1.   beschot 1 zn. 'houten bekleding, afscheiding'
categorie:
geleed woord
Mnl. bescot 'planken bekleding, afscheiding' [1445; MNHWS]; vnnl. beschot 'tussenverdieping, balkenlaag' [1574; Kil.], 'hout voor afscheidingen' [1584; WNT], beschot / middelwand 'tussenwand, tussenschot' [1588; Kil.], beschot 'houten afscheiding' [1652-62; WNT]; nnl. beschot 'planken bekleding' [1872; WNT].
Gevormd uit het voorvoegsel be- en het zn. schot 1 'houten afscheiding'; zie ook schieten.
Mnd. geschot; ohd. gescōz (nhd.

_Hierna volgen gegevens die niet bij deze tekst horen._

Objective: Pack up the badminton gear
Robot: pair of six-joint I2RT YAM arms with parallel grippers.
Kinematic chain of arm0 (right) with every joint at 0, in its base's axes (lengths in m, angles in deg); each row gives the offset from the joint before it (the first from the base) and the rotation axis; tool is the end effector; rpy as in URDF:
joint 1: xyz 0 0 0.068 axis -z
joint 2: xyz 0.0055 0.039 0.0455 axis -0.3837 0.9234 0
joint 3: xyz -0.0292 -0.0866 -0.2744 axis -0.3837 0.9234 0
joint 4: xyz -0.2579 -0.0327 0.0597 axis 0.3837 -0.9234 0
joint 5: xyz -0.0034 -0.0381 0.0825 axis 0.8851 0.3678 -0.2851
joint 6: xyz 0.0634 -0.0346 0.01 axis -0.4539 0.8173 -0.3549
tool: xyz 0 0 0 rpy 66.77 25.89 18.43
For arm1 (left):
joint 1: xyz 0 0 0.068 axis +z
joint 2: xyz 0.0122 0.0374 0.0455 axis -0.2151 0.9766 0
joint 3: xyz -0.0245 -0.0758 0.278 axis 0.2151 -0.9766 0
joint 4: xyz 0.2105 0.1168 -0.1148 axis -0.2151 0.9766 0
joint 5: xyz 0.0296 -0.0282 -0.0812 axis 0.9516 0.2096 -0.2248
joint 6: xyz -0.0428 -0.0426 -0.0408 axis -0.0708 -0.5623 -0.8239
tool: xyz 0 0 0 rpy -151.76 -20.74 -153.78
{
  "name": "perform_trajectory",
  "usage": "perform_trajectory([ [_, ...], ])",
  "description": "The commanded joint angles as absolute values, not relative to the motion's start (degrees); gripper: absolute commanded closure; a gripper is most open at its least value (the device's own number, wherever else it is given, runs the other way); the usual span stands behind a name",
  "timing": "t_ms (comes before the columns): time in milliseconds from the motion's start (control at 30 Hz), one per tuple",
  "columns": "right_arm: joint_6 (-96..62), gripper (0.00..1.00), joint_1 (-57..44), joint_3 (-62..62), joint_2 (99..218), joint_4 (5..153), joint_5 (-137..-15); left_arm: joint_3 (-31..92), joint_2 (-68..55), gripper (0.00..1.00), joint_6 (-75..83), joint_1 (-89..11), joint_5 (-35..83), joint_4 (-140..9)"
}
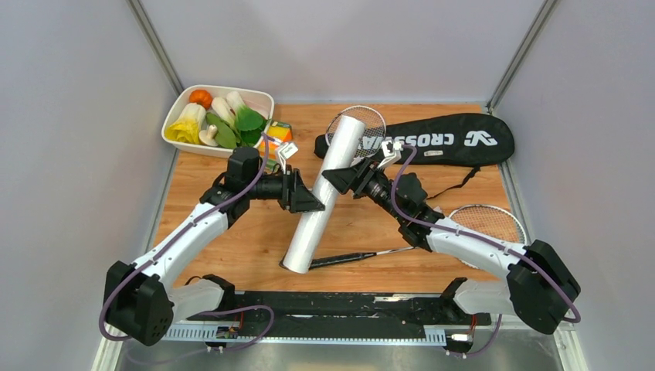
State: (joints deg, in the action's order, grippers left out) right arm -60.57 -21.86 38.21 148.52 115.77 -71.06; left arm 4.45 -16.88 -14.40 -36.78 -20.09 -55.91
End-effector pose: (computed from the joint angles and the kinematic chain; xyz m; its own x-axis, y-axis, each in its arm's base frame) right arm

Geschoss 'verdieping'); nfri. beskot.
beschieten ww. 'met plankwerk bekleden'. Vnnl. beschiet (3e pers. ev.) 'de oppervlakte bekleedt' [1622; WNT], wert ... met plancke beschooten 'werd met planken bekleed' [1646; WNT]. Afleiding met be- van het werkwoord schieten in de betekenis 'uitzetten, plaatsen'. Ook Fries besjitte 'met hout bekleden' [1869; WFT]. Ouder is het werkwoord schieten 'een versperring aanbrengen', dat echter met name gebruikt wordt in verband met schot 'grendel': een schot schieten 'een grendel dichtdoen; vergrendelen' [1480; MNW].